Your objective> Could you please count how many lines in the data below hold the string "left"? Reply with only the number.

+++

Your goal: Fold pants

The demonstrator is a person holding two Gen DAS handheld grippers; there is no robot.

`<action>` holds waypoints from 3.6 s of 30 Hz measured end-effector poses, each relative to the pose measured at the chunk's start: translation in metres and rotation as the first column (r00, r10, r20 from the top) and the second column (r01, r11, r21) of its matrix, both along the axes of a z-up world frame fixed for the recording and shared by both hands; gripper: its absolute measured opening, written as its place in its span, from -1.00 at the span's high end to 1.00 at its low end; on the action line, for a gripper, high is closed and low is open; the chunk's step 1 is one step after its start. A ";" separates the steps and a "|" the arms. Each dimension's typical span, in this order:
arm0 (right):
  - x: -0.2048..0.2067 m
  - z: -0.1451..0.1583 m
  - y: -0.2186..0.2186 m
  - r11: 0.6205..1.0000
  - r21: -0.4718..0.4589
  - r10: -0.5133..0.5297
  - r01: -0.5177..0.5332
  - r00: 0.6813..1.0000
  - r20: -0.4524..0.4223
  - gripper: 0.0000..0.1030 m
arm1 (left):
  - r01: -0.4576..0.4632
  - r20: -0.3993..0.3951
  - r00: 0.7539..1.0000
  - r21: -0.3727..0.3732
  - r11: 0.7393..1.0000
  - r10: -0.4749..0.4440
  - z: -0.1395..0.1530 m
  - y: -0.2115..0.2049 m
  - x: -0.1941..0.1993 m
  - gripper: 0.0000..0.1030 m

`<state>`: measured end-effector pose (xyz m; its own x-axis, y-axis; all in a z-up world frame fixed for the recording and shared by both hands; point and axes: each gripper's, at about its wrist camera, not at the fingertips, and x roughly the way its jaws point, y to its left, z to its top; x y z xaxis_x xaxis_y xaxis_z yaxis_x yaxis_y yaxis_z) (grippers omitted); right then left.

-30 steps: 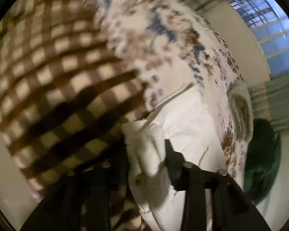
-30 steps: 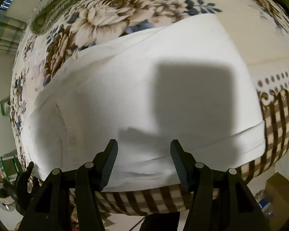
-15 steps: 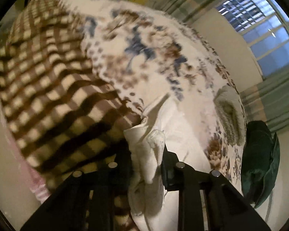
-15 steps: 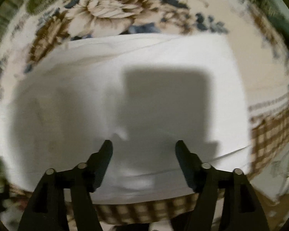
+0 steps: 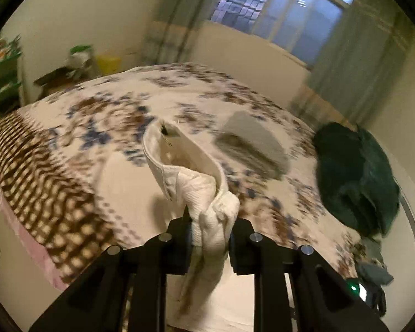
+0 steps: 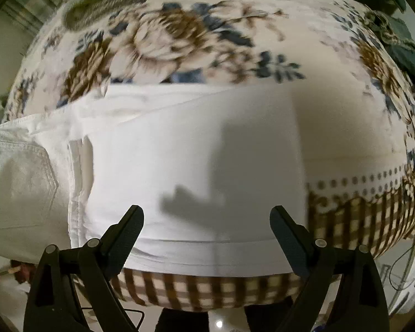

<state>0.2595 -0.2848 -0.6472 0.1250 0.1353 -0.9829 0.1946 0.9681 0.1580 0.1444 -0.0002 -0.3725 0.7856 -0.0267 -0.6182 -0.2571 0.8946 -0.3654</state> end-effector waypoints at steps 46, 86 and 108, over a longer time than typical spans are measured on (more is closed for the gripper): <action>0.052 -0.143 -0.214 0.802 0.574 -0.136 0.168 0.986 -0.099 -0.98 | 0.247 -0.607 0.795 0.293 0.924 -0.020 -0.160 -0.156 0.062 -0.47; 0.061 -0.127 -0.257 0.781 0.506 -0.366 0.365 0.925 -0.103 0.94 | 0.386 -0.632 0.716 0.002 0.923 -0.298 -0.210 -0.138 0.222 0.72; -0.063 -0.171 -0.160 0.556 0.713 -0.370 0.428 0.895 -0.248 -0.41 | 0.205 -0.630 0.738 -0.133 0.970 -0.242 -0.214 -0.098 0.060 -0.65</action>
<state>0.1962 -0.4450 -0.8182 0.2932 0.7604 -0.5795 0.5684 0.3488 0.7452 0.2045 -0.0977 -0.5869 0.1761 -0.1967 -0.9645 -0.2415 0.9412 -0.2361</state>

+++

Reply> 2